As a result of these problems, SSL handshaking will fail due to problems with the certificate chain or problems with the encryption agreement. Cassandra pretty uselessly throws SSL errors and writes nothing.

In any case, I managed to get everything to work by doing the following:

  • Make sure that the CA generates node certificates with attributes for using the client and server keys. Non-compliance with one or the other prevents proper authentication of the nodes to each other. This is an encryption agreement error. If you use OpenSSL to manage your CA, I have included the -extensions configuration that I used below.
  • Make sure that both the root and any intermediate CA certificates that you use (if you use an intermediate CA) are imported into both the keystore and truststore.
  • Make sure that the node certificate imported to the keystore includes a complete trust chain from the primary certificate to the root of the CA, including any intermediaries, even if you already imported these CA certificates separately into the keystore. Failure to do so is an incorrect certificate chain error.

OpenSSL CA Config

Here is my extension section for dual-client client / server certificates. You can include this in your OpenSSL configuration file and refer to it when signing by specifying -extensions dual_cert .

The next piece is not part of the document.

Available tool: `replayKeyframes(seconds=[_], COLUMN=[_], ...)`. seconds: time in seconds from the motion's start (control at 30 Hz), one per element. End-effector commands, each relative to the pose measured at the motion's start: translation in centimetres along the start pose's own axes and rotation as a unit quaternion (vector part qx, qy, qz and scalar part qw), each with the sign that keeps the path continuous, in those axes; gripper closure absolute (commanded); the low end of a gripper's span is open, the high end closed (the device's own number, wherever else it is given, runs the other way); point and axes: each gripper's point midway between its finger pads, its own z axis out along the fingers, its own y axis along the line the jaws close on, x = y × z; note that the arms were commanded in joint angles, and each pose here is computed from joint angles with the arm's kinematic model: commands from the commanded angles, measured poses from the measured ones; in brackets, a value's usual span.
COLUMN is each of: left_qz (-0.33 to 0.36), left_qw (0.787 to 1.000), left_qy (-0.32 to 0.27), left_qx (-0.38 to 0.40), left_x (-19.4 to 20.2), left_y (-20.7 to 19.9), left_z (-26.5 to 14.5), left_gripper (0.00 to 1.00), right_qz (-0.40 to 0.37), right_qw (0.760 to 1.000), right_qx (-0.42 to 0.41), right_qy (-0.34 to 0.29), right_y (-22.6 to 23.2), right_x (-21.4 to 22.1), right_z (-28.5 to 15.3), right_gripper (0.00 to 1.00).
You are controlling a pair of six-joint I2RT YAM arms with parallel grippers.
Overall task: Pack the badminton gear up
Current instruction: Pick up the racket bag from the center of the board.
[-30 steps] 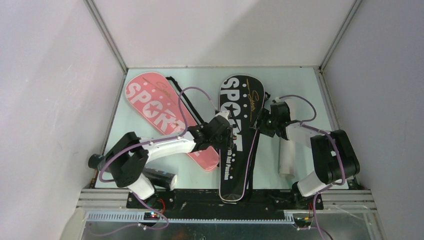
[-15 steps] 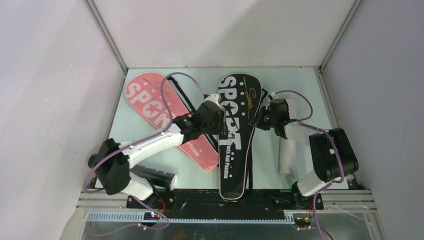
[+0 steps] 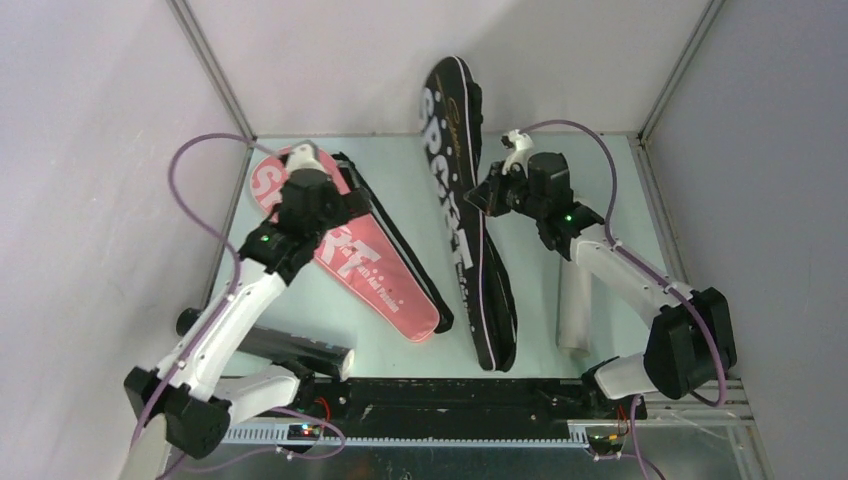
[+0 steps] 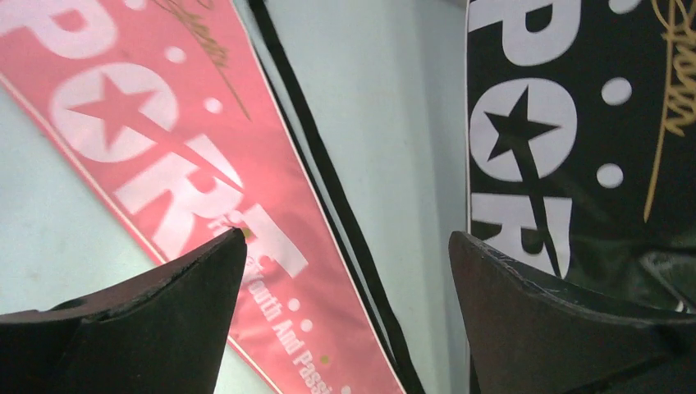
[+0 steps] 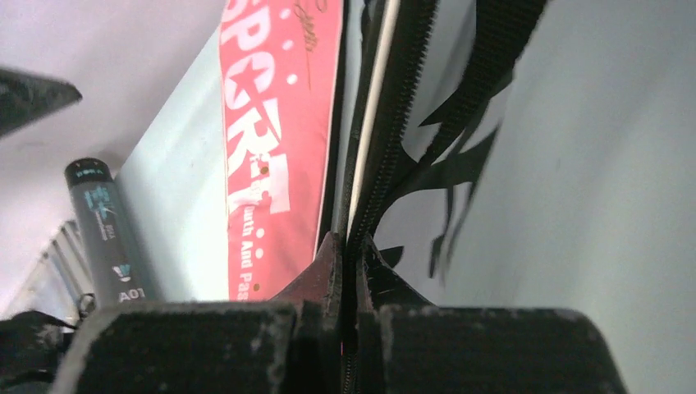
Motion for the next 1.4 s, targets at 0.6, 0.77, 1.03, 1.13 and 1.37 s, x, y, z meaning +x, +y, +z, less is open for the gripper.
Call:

 [ dual_cert ] # Extensions for dual-role user/server certificates (`man x509v3_config`). basicConstraints = CA:FALSE nsCertType = client, server nsComment = "Client/Server Dual-role Certificate" subjectKeyIdentifier = hash authorityKeyIdentifier = keyid,issuer:always keyUsage = critical, nonRepudiation, digitalSignature, keyEncipherment extendedKeyUsage = clientAuth, serverAuth 

Create a PEM containing a complete trust chain

To create a single PEM file containing the complete trust chain for your node certificate, simply cat all the certificate files in the reverse order from the node certificate to the CA root.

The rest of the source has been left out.